--- Record excerpts Enclosed Below ---

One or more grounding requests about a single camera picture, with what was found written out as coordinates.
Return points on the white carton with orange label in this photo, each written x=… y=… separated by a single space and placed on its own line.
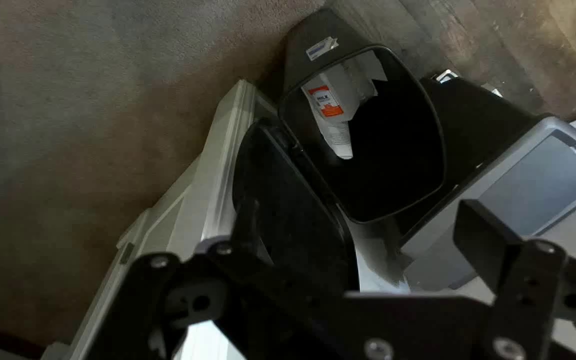
x=337 y=94

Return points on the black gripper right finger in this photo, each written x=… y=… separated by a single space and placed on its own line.
x=532 y=282

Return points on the black trash bin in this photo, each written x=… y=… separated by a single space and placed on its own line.
x=417 y=143

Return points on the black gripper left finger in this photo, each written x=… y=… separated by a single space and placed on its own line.
x=266 y=313

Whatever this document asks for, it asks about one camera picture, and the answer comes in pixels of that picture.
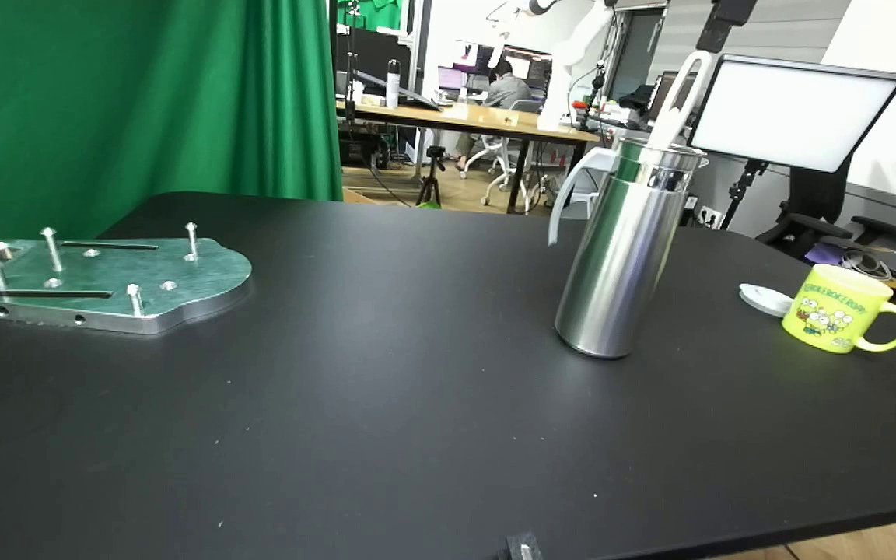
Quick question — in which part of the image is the white bottle brush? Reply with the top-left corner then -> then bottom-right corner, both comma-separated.
646,51 -> 716,148

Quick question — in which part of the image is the stainless steel bottle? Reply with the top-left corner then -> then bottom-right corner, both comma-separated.
543,141 -> 705,358

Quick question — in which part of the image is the wooden background desk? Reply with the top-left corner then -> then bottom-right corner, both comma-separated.
335,100 -> 598,211

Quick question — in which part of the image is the white round lid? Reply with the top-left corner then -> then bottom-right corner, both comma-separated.
736,284 -> 792,318

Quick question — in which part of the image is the green metal plate with bolts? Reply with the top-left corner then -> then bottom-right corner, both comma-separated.
0,223 -> 252,339

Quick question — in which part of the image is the white computer monitor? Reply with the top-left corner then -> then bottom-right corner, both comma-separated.
689,57 -> 896,171

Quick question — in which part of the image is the black monitor stand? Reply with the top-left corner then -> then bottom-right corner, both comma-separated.
760,166 -> 896,260

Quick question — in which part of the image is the yellow green plastic mug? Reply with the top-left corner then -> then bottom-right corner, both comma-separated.
780,264 -> 896,355

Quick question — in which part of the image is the green screen curtain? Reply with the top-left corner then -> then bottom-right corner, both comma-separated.
0,0 -> 343,239

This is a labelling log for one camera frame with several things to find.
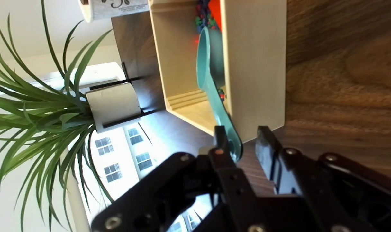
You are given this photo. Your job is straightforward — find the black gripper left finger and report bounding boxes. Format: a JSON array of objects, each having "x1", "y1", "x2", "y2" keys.
[{"x1": 91, "y1": 126, "x2": 256, "y2": 232}]

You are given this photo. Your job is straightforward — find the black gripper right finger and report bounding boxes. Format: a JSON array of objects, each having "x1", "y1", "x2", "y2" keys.
[{"x1": 256, "y1": 126, "x2": 391, "y2": 232}]

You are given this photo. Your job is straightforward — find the teal plastic scooper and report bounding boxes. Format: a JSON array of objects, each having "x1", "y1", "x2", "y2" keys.
[{"x1": 195, "y1": 27, "x2": 243, "y2": 162}]

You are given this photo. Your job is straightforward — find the white plant pot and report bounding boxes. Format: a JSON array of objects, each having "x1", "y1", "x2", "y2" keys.
[{"x1": 86, "y1": 83, "x2": 141, "y2": 133}]

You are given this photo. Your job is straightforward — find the green potted plant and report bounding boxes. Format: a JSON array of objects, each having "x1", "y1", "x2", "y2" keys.
[{"x1": 0, "y1": 0, "x2": 102, "y2": 226}]

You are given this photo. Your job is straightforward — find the small wooden box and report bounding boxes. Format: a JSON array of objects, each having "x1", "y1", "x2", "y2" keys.
[{"x1": 147, "y1": 0, "x2": 286, "y2": 142}]

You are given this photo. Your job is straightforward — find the colourful gravel beads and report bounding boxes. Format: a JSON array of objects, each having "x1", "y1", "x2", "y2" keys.
[{"x1": 195, "y1": 0, "x2": 221, "y2": 31}]

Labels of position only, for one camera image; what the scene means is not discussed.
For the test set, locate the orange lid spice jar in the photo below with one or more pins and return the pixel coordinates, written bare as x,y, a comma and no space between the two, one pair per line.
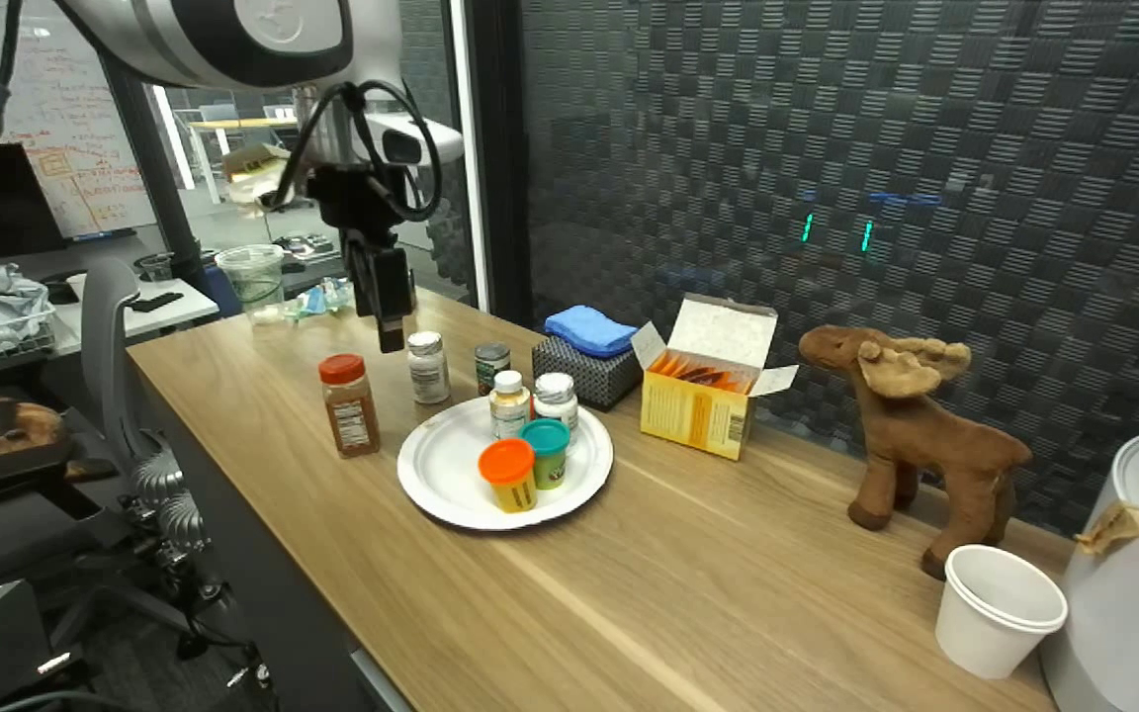
350,404

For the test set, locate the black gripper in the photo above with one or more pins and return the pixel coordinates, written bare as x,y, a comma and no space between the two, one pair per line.
366,220

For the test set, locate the white supplement bottle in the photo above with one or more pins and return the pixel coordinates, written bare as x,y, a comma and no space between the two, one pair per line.
557,396

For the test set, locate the large white bucket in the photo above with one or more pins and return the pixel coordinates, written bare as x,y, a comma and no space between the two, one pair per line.
1092,663

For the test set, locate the small glass jar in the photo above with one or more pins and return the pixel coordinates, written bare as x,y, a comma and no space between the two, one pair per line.
490,367

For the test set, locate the brown plush moose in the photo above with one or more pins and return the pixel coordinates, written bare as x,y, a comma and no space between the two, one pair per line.
907,438

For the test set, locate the orange lid play-doh tub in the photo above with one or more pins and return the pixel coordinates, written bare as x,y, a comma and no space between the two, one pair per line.
508,466

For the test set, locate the grey foam block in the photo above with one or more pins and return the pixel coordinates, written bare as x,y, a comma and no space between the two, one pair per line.
599,380

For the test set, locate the teal lid play-doh tub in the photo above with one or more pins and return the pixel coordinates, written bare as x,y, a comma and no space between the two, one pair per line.
548,441

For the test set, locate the white paper plate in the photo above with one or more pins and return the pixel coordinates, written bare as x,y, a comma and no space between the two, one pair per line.
441,474

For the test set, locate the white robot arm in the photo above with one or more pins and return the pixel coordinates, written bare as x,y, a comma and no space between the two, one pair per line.
366,154

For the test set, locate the blue cloth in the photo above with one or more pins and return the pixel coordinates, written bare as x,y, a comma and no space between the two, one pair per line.
587,331

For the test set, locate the clear vitamin bottle white cap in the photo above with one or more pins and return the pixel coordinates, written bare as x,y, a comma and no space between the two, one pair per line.
508,401

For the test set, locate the white pill bottle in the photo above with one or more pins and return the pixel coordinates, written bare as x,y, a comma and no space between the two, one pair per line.
429,371

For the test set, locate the white paper cup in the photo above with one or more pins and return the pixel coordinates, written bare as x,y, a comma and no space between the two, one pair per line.
996,612

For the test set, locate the open yellow cardboard box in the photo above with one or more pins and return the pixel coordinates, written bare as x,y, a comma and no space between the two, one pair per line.
703,380

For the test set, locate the office chair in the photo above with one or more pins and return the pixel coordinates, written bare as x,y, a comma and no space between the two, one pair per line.
156,517

--- End of Enclosed Record excerpts ---

▶ **What this task involves**: Provide the number of lines in the records above that contain the word "picture", with no additional words.

▶ **Completed task**: 2